Cloth Seal, William III, Alnage, Rose
Cloth Seal, William III, Alnage, Rose, Image & Found by Ionut Bornea.
Found Warwickshire, 14mm, 3.4g.
Missing // bust facing right OF ENG LAND around // .1. / double rose // missing
Inner discs from a 4-disc William III alnage seal.
A good example of the nose being enlarged to match William III's from old stamps of Charles II & James II. See p.64, Geoff Egan, 'Lead Cloth Seals and Related Items in the British Museum' Occasional Paper 93, "William III ... can be identified from his hooked nose. ... parallels with the same stamp on the third disc provide evidence for this attribution ... backed up by the RWR ligature" and Endrei, W. and Egan, G. 1982. ‘The sealing of cloth in Europe, with special reference to the English evidence’, Textile History, 13, 47-75, - Fig.10 (a).

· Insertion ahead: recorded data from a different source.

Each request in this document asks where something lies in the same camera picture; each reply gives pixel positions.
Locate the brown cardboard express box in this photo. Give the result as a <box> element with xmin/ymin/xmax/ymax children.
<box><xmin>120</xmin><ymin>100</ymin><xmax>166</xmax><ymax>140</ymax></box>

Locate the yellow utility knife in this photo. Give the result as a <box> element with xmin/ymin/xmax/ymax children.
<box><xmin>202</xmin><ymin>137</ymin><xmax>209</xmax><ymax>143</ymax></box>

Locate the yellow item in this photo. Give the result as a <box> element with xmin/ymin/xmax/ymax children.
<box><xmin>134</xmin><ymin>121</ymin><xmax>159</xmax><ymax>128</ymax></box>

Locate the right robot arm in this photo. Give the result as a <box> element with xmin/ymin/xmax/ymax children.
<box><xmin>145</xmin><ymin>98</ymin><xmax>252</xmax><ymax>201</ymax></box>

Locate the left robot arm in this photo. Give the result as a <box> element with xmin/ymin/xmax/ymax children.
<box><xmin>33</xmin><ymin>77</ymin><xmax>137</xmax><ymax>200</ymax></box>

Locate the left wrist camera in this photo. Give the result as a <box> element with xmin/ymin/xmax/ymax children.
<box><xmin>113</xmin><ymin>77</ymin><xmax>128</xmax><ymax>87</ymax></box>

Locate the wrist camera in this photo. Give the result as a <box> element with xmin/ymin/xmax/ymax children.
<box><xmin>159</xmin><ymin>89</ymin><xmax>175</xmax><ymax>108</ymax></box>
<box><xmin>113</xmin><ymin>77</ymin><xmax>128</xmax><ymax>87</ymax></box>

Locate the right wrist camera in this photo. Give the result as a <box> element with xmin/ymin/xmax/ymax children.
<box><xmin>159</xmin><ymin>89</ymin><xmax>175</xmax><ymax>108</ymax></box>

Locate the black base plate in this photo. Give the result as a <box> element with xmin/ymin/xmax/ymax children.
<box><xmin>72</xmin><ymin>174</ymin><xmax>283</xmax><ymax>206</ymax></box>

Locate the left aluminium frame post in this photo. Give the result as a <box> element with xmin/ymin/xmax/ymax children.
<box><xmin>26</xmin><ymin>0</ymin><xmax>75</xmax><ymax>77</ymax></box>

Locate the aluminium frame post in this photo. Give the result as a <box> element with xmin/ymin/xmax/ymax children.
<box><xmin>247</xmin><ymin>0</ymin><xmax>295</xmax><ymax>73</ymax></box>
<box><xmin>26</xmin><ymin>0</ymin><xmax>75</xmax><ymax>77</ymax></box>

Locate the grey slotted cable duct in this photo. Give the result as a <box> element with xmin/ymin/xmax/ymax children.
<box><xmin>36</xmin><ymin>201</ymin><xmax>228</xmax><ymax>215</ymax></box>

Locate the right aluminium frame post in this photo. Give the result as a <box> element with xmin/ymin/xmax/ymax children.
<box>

Also see p.35, in G. Egan, Alnage Seals and the National Coinage – Some parallels in Design, British Numismatic Journal 61, 1991, p.31-36, pl. 4-5, "After Mary's death, the head used for William, clearly identifiable on a large number of alnage seals from his hooked nose (pi. 5, 12C), continues the style used for the heads of Charles and James, with a depiction just about as close to the representations of these earlier monarchs as it was possible to get. There are two engraved lines at the nose on the head in pi. 5, 12D (very faint), and it is tempting to think that the administrators of the alnage, which around this time was coming under increasing criticism for its ineffectiveness as a means of quality control, sought to save money by having a matrix for Charles or James slightly altered, rather than commissioning the cutting of an entirely new one. There is no hint of alteration on the great majority of seals attributable because of the hooked nose to William, so some new matrices must have been cut during his reign. The continued use of what was, in origin, an early-Restoration portrait of Charles II, through many developments in style on coins, is symptomatic of the inertia in an organisation that had outlived its usefulness to all but the tiny number of beneficiaries from the subsidy, who treated the entire business as a source of personal revenue."